Pursuant to the provisions of Section 3.4 of the Credit Agreement, the undersigned hereby certifies that (i) it is the sole record owner of the participation in respect of which it is providing this certificate, (ii) its direct or indirect partners/members are the sole beneficial owners of such participation, (iii) with respect such participation, neither the undersigned nor any of its direct or indirect partners/members is a bank extending credit pursuant to a loan agreement entered into in the ordinary course of its trade or business within the meaning of Section 881(c)(3)(A) of the Code, (iv) none of its direct or indirect partners/members is a ten percent shareholder of the Borrower within the meaning of Section 871(h)(3)(B) of the Code and (v) none of its direct or indirect partners/members is a controlled foreign corporation related to the Borrower as described in Section 881(c)(3)(C) of the Code.

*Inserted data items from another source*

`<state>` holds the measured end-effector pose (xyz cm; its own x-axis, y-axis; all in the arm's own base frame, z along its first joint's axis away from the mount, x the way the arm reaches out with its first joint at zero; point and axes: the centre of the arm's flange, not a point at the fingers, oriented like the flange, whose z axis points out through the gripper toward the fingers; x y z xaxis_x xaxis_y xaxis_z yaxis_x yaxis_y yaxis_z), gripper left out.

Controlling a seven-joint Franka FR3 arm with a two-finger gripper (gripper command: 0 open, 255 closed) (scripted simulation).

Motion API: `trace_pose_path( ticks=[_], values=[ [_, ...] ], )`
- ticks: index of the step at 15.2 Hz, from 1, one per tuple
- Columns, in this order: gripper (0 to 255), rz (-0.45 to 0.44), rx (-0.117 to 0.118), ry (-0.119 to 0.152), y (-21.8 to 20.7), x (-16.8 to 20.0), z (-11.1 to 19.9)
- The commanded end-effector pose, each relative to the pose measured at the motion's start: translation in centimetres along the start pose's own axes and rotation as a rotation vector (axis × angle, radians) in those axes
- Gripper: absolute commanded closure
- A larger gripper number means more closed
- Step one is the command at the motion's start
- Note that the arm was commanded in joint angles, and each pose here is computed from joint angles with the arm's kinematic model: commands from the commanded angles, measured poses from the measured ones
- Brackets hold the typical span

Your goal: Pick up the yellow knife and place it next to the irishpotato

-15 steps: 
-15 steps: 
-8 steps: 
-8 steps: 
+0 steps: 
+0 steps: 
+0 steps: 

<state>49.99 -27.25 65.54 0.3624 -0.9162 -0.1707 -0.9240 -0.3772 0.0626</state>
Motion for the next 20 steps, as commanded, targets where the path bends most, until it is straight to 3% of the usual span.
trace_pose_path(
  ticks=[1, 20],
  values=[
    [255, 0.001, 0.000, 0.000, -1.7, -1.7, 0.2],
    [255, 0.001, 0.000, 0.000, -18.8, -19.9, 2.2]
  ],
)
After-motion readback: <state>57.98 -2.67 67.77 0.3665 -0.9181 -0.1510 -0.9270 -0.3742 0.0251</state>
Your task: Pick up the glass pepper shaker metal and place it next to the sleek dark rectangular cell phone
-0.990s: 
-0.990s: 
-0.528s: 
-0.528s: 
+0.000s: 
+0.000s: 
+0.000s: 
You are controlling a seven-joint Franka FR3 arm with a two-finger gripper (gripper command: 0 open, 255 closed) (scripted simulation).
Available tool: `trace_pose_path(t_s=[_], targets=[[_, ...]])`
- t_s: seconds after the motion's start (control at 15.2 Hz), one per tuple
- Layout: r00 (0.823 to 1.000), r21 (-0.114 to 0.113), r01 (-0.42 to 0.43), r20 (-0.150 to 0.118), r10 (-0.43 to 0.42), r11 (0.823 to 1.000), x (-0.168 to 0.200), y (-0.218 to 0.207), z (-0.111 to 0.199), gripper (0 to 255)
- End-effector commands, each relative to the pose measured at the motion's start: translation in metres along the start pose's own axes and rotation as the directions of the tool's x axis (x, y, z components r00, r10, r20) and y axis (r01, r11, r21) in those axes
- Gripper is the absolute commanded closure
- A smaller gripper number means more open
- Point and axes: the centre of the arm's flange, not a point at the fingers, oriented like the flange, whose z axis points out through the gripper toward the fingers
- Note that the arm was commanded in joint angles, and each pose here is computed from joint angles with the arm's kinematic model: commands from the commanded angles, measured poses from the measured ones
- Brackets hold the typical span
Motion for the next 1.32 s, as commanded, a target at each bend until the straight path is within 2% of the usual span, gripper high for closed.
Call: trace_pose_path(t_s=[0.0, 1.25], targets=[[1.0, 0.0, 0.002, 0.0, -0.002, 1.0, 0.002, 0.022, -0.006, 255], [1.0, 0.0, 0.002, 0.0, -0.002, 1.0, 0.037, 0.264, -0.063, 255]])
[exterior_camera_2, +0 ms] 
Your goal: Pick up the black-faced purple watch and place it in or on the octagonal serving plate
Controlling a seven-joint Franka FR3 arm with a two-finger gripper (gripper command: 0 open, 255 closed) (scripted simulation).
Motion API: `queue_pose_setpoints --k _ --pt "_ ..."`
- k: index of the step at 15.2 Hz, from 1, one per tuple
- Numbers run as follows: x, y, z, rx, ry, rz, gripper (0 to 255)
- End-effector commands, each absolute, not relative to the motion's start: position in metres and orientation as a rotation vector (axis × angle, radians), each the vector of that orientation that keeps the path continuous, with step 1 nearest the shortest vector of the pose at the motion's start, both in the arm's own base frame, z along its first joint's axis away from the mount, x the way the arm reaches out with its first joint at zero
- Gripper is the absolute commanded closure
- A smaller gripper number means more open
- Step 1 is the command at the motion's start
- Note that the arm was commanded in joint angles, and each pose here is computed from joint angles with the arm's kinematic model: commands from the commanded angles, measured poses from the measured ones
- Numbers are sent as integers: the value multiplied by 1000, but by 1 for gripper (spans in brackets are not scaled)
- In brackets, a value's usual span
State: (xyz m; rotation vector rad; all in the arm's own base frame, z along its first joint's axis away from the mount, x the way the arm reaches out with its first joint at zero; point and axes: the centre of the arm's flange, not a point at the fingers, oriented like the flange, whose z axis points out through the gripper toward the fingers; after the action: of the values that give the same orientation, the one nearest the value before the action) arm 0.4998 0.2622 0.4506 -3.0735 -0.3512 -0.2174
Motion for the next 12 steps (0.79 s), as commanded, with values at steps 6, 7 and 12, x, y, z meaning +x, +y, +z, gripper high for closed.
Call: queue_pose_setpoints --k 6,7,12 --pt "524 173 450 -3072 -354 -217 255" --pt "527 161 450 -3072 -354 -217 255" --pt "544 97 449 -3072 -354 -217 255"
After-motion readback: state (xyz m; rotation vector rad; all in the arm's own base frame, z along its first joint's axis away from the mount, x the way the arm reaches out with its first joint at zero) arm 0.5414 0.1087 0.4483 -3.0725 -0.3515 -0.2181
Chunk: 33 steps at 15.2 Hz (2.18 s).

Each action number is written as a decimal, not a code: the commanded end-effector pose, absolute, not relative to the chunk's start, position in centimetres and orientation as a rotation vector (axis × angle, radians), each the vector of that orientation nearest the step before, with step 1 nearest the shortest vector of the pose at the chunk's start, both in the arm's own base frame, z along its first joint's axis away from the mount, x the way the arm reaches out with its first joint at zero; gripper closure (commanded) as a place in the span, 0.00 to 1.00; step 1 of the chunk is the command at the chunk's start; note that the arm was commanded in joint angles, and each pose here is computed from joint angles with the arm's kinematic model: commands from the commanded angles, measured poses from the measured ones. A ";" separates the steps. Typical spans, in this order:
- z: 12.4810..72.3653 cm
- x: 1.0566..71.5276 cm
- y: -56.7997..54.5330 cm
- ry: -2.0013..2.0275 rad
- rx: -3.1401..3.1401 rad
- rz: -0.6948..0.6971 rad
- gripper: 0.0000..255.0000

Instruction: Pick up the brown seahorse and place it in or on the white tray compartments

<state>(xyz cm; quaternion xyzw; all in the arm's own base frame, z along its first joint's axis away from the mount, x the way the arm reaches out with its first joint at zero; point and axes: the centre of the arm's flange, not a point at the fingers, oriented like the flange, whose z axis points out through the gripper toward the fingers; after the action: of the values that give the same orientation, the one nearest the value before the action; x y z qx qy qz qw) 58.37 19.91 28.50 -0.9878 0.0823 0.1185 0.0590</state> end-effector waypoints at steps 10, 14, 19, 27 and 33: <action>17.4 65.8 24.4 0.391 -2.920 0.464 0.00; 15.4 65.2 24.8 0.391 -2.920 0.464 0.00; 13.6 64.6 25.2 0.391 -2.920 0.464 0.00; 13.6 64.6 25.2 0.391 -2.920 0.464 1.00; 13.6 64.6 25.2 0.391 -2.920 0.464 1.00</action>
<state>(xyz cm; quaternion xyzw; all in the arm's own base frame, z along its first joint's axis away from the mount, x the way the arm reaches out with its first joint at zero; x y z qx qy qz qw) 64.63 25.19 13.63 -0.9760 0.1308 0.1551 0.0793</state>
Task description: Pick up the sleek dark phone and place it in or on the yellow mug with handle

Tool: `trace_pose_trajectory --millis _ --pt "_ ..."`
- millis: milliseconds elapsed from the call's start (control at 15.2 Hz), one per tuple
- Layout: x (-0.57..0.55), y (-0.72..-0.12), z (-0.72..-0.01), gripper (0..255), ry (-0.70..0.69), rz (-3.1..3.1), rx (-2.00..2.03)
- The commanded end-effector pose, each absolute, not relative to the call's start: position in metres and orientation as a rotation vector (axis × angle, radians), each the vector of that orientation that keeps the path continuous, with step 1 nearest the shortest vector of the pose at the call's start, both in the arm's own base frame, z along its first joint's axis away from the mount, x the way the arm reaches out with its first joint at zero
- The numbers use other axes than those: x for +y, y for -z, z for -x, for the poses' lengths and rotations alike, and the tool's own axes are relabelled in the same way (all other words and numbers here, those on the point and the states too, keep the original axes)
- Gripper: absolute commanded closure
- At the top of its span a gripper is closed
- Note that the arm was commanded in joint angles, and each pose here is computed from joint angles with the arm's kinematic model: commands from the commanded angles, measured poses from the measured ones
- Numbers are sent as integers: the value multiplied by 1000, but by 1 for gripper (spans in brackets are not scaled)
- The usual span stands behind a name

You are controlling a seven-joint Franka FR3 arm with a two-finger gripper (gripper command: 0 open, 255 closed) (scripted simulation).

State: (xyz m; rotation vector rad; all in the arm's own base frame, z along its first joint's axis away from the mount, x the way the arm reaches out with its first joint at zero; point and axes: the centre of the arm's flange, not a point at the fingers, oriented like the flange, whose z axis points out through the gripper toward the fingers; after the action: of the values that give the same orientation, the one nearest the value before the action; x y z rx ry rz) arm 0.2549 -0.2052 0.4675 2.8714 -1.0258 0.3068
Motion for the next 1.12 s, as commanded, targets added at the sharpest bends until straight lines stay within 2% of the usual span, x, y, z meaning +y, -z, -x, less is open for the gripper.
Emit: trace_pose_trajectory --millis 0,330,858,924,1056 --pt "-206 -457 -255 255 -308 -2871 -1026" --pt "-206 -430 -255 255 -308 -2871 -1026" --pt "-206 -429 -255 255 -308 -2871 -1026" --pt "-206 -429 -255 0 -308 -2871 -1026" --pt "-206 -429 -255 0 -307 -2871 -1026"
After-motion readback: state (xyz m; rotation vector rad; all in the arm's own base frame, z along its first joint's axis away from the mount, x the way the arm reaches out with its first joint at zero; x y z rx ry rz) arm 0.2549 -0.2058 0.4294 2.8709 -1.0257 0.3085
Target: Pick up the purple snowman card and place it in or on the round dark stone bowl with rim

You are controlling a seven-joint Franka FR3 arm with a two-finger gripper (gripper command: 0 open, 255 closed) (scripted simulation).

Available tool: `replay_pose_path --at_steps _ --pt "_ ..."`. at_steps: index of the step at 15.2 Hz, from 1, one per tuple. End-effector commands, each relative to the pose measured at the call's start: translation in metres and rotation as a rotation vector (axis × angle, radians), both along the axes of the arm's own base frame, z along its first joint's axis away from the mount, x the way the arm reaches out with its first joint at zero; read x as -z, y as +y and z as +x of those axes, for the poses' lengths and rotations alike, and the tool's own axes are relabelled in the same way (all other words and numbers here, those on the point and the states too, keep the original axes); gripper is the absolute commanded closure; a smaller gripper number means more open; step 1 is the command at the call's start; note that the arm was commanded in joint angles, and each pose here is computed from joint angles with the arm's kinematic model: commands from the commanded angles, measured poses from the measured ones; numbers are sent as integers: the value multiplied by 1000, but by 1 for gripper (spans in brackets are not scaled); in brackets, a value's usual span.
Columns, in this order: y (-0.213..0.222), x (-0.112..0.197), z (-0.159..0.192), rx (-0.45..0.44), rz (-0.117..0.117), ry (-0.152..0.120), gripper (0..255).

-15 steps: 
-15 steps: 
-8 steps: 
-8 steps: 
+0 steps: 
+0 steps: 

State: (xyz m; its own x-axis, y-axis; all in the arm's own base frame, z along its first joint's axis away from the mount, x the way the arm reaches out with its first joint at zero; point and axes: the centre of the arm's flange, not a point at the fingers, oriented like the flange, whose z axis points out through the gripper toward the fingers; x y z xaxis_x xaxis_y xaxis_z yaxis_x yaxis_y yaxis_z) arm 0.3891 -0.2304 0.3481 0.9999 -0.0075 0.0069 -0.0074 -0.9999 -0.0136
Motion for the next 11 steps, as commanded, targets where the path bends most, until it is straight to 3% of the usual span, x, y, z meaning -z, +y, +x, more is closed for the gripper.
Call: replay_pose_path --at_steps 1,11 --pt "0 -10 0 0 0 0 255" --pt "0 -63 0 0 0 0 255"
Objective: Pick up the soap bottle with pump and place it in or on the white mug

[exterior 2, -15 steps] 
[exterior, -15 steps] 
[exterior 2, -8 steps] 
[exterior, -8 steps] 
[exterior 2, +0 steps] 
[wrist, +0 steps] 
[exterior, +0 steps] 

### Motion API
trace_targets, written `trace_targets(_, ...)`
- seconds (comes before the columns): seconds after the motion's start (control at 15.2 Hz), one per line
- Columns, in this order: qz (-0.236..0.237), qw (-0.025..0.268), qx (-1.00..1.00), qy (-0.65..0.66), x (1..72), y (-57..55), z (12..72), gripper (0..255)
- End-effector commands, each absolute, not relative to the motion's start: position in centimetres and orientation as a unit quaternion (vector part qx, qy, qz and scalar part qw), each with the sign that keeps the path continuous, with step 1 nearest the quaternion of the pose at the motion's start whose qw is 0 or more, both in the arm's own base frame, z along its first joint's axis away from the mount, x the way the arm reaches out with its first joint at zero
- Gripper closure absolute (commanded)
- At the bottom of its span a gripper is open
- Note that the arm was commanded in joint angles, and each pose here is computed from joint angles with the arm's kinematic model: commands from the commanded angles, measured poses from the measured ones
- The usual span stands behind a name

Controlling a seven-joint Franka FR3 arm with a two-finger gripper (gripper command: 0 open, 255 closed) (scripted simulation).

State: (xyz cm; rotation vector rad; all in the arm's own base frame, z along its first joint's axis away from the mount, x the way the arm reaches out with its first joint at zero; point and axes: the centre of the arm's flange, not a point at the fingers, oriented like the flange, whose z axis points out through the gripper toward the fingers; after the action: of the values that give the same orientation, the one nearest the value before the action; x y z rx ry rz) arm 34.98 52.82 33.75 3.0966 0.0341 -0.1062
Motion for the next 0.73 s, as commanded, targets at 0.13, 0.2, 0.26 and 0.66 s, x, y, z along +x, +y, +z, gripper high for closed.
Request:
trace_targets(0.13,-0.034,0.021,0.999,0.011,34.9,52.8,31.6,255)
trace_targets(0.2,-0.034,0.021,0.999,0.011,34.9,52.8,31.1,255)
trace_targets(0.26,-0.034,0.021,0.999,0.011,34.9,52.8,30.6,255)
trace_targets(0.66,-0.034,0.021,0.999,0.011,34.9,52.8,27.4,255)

The undersigned has furnished its participating Lender with IRS Form W-8IMY accompanied by one of the following forms from each of its partners/members that is claiming the portfolio interest exemption: (i) an IRS Form W-8BEN-E or (ii) an IRS Form W-8IMY accompanied by an IRS Form W-8BEN-E from each of such partner’s/member’s beneficial owners that is claiming the portfolio interest exemption. By executing this certificate, the undersigned agrees that (1) if the information provided on this certificate changes, the undersigned shall promptly so inform such Lender and (2) the undersigned shall have at all times furnished such Lender with a properly completed and currently effective certificate in either the calendar year in which each payment is to be made to the undersigned, or in either of the two calendar years preceding such payments.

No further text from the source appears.